**TASK ITEM**:
Copy each line of the listing below where the word "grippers" turns up.

**SUPPLIED MATERIAL**:
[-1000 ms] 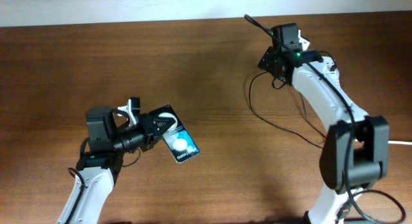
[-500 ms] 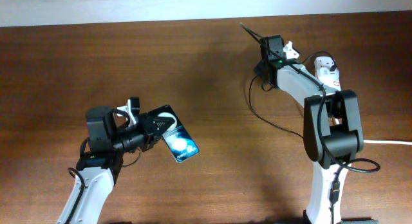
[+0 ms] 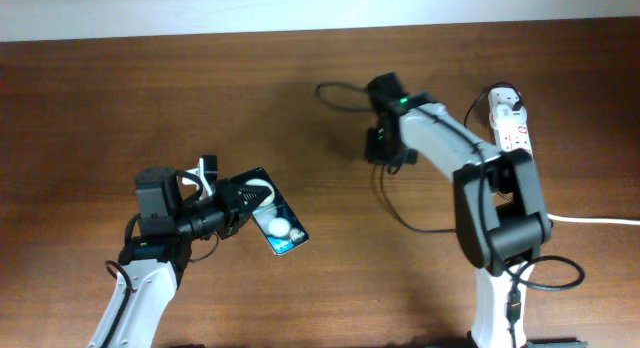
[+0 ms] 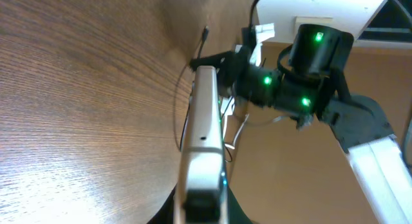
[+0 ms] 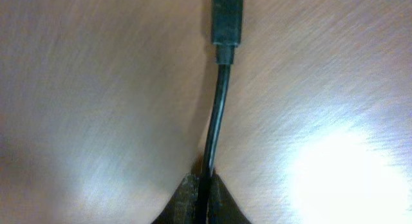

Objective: Plug charger to phone and switch on socket
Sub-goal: 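Grasp the black USB-C cable end near the power strip with right gripper, then carry the cable plug with the right gripper toward the phone's bottom port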

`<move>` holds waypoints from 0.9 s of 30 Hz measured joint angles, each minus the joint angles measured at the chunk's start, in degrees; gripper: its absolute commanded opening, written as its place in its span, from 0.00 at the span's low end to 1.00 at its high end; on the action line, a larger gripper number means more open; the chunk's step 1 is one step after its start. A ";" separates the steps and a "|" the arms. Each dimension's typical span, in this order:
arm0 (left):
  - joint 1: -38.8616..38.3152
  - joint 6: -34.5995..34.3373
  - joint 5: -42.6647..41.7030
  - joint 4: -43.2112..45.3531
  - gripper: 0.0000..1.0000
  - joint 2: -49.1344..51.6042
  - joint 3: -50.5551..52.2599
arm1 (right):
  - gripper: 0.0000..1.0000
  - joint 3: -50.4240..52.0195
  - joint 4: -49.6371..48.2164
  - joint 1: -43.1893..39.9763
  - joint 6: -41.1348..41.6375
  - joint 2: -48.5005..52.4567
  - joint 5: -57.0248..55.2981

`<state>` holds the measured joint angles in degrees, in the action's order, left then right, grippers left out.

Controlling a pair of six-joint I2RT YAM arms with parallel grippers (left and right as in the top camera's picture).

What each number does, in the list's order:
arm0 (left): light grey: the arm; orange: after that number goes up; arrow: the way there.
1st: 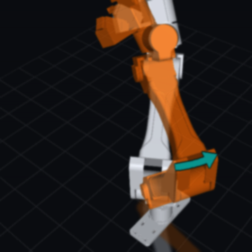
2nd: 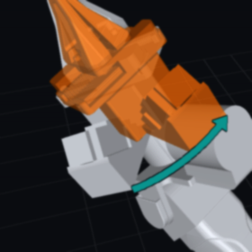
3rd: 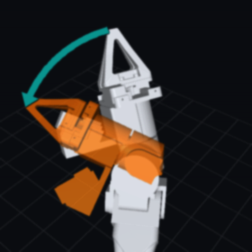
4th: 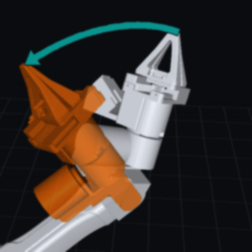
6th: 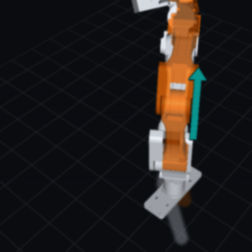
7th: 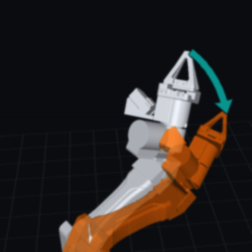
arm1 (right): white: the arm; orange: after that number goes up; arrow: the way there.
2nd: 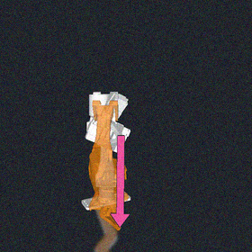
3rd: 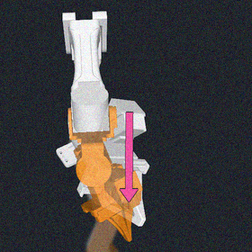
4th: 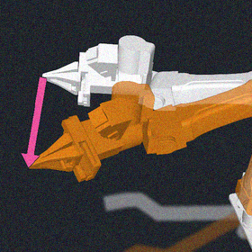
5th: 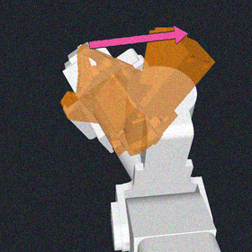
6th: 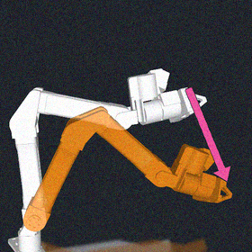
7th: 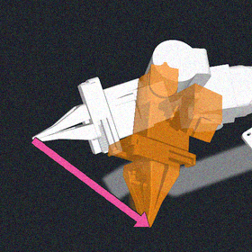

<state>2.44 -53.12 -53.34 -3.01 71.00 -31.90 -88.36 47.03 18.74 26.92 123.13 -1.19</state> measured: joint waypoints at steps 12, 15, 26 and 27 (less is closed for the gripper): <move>0.00 0.07 0.20 0.02 0.00 0.00 0.00 | 0.46 0.00 -3.10 3.91 0.24 -0.09 -10.80; 0.00 0.07 0.20 0.02 0.00 0.00 0.00 | 0.40 0.00 -3.17 3.43 1.44 -0.09 -10.51; 0.00 0.07 -0.04 0.02 0.00 0.00 0.00 | 0.04 0.00 -3.28 3.37 2.43 -0.09 -8.72; 0.00 0.07 -0.04 0.02 0.00 0.00 0.00 | 0.04 -0.13 -2.21 3.37 2.45 -0.09 -8.46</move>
<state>2.44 -53.06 -53.39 -2.98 71.00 -31.90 -88.49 44.82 22.11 29.36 123.04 -9.65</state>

**ANSWER FOR THE TASK**:
`<state>` holds the measured joint angles in degrees, in the action's order, left then right, grippers left out.
Controlling a pair of six-joint I2RT YAM arms with parallel grippers (left and right as in the top camera's picture).

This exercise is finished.